Why would you want to declare a 1 char array to store 2 anyway?

Good question. This is found in some real embedded
code to make more efficient of the memory. As I understood
it, the last s[1] is just a placeholder as you can
allocate more memory when needed. For example:

my_struct = malloc(sizeof(my_struct_t) + MY_PAYLOAD_STRING_SIZE);

The same my_struct_t is used throughout the code for
signal sending. If s[] is used to carry binary data, the
size is specified by an int preceding s[]. I'd be
interested to hear comments from the experts about
this approach.

In C90, this was technically illegal, but as a practical matter it
worked on most (all?) implementations. It was sufficiently useful that
a modified version of the concept was added as an extension to many
complilers, but with the difference that the array was declared with a
size of 0, rather than 1. In C99, a modified version of the concept
was made finally standardized, under the name "flexible arrays". For
the C99 version, you should use:

typedef struct some_struct
{
int i;
short k,
int m;
char s[];
} some_struct_t;

With all three versions of this concept, it's required that the array
be declared at the end of the structure. The best way to handle the
allocation is as follows:

my_struct = malloc(offsetof(some_struct_t, s) +
MY_PAYLOAD_STRING_SIZE*sizeof my_struct.s[0]);

Using offsetof() rather than sizeof() makes a difference for the C90
version, because the size of the struct includes enough room for one
element of the array, whereas offsetof() does not. That means that
with sizeof you'd be reserving room for at least 1 more array element
than you need to (unless MY_PAYLOAD_STRING_SIZE does not include the
terminating null character). For C99 sizeof(some_struct_t) and
offsetof(some_struct_t, s) should give the same result.
Using sizeof mystruct.s[0] protects against the possibility that you
might change the element type of s. It also helps makes it easier to
verify that allocation is correct. If the length of the flexible array
is stored in the struct, as is usually the case, I'd recommend filling
in that member, and using the value of that member instead of
MY_PAYLOAD_STRING_SIZE. Again, the main advantage of this is that it
makes it easier for a reader to verify that the code is correct.
 
K

Keith Thompson

Why Tea said:
typedef struct some_struct
{
int i;
short k,
int m;
char s[1];
} some_struct_t;

Assuming 16 bit or 32-bit alignment, can I assume that
s always gets 4 or 8 bytes of allocation due to padding
in the following? (I.e. s is either 4 or 8 characters long)

some_struct_t *my_struct;
my_struct = malloc(sizeof(some_struct_t));

BTW, this is on a PowerPC architecture.

You can assume that s itself will be allocated exactly 1 byte. Any
padding following it is part of the struct, but not part of s.

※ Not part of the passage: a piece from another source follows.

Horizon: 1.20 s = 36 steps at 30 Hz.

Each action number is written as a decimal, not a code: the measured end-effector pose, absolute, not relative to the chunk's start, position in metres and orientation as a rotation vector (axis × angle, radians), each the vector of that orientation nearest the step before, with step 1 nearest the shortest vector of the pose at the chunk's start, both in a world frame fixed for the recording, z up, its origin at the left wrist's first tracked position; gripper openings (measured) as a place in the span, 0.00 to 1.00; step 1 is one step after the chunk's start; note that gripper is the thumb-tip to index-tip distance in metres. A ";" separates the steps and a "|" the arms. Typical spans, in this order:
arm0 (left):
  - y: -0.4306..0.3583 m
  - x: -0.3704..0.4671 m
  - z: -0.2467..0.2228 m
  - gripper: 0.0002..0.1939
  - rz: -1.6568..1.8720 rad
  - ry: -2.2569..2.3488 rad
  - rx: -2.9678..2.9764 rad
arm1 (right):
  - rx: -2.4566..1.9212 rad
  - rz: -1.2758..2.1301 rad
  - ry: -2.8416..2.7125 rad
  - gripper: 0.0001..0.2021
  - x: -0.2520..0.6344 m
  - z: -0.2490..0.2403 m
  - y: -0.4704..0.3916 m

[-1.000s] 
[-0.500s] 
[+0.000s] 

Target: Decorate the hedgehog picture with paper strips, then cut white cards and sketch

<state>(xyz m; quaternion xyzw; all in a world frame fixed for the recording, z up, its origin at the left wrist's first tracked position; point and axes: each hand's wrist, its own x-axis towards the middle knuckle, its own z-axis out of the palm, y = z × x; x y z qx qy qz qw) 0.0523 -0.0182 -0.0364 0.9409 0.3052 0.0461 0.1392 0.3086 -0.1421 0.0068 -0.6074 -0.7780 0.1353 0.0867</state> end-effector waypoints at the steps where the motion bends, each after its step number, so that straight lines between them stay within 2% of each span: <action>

In general, compilers are allowed to insert arbitrary padding between
members or after the last member of a struct. The purpose of this
padding is generally to meet alignment requirements, but the standard
doesn't place any restrictions on how little or how much padding is
used, as long as the members can be accessed.

So no, you can't portably make any assumptions about how much padding
is added after s. But you generally shouldn't need to. If you'll let
us know what you're trying to do, we can probably help you do it
*without* making any (or too many) non-portable assumptions. If
you're trying to use the "struct hack", see question 2.6 in the
comp.lang.c FAQ, <http://c-faq.com/>.
 
K

Keith Thompson

Why Tea said:
Eric, thanks for the gentle nudge. I did google, but I didn't
know it was called "struct hack". It's hard to find the
right thing if you don't know the right term. Thanks to all
who took the time to reply.

Fair enough. I *know* it's called the "struct hack", and I've read
question 2.6 before, but I had trouble finding it myself, since the
answer to 2.6 doesn't use the phrase "struct hack". I happened to
remember that the URL includes the string "structhack", so I was able
to use a Google advanced search to find it.
 
K

Keith Thompson

Lowell Gilbert said:
Why Tea said:
On Oct 3, 12:48 pm, (e-mail address removed) wrote: [...]
Why would you want to declare a 1 char array to store 2 anyway?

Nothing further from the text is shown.